Decomposition reaction: CH2=CH2(g)---> CH4(g) + C (Graphite)

If the decomposition begins at 10c and 40.0 atm with a gas density of .215 g/ml and the temp increases by 950K. (a) what is the final temperature of the confined gas (ignore volume of graphite and use the van der waals equation)?

I have this for van der waals: (P + (n^2a/V^2)) * (V -nb) = nRT

I know my a and b constants. a = 2.25, b = .0428.

Do I need to use the density to find n? .215g/ml = 215g/L. Can I assume that there is 1 Liter in my equation. If I do that then there are 13.4 moles in the gas.

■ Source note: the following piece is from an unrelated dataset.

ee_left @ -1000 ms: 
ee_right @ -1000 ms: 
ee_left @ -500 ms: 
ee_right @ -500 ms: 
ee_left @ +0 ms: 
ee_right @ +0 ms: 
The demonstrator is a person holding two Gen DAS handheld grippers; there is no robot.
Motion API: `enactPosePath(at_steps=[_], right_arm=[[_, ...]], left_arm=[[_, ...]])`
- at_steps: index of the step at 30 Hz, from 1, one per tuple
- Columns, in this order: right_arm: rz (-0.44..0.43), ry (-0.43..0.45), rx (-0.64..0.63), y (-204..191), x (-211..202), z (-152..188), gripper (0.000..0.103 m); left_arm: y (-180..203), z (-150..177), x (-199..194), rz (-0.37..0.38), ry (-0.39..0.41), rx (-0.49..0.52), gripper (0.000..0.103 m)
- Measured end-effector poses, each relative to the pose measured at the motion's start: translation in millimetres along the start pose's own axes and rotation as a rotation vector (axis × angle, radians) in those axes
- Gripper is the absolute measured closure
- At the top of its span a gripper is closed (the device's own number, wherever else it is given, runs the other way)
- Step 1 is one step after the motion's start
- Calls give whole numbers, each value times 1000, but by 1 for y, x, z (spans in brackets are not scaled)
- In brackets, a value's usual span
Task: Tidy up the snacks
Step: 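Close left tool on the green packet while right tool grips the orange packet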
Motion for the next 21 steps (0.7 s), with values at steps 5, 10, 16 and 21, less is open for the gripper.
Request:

This would make my equation (P + (3.14^2*2.25/1^2)*(1-3.14*.0428)= 3.14*.0821*1233

This equation doesnt seem right. Can anyone help me figure out where I'm making my mistakes?

anyone?

To find the final temperature of the confined gas using the van der Waals equation, you'll need to follow a few steps:

Step 1: Calculate the initial number of moles (n) of the gas using the given density. Since the density is 0.215 g/ml, you need to convert it to g/L. Since 1 ml = 1 cm^3 = 1/1000 L, the density is equivalent to 215 g/L. Now, divide the mass of the gas by its molar mass to get the number of moles. Let's assume the molar mass of CH2=CH2(g) is 28 g/mol (you can verify this).

n = mass/molar mass
n = 215 g/ 28 g/mol
n ≈ 7.68 mol

Step 2: Substitute the values into the van der Waals equation.

(P + (n^2a/V^2)) * (V - nb) = nRT

Let's assume the initial pressure (P) is 40.0 atm, the initial volume (V) is 1 L, and the constants a = 2.25 and b = 0.0428.

(40.0 + (7.68^2 * 2.25/1^2)) * (1 - 7.68 * 0.0428) = 7.68 * R * T

Simplifying this equation will give you:

(40 + 132.9504) * (1 - 0.327264) = 7.68 * R * T
(172.9504) * (0.672736) = 7.68 * R * T
116.287265144 = 7.68 * R * T

Step 3: Rearrange the equation to solve for the final temperature (T).

T = 116.287265144 / (7.68 * R)

Assuming R is the ideal gas constant, R = 0.0821 L*atm/(mol*K), we can substitute it into the equation:

T = 116.287265144 / (7.68 * 0.0821)
T ≈ 1825 K

Therefore, the final temperature of the confined gas is approximately 1825 K.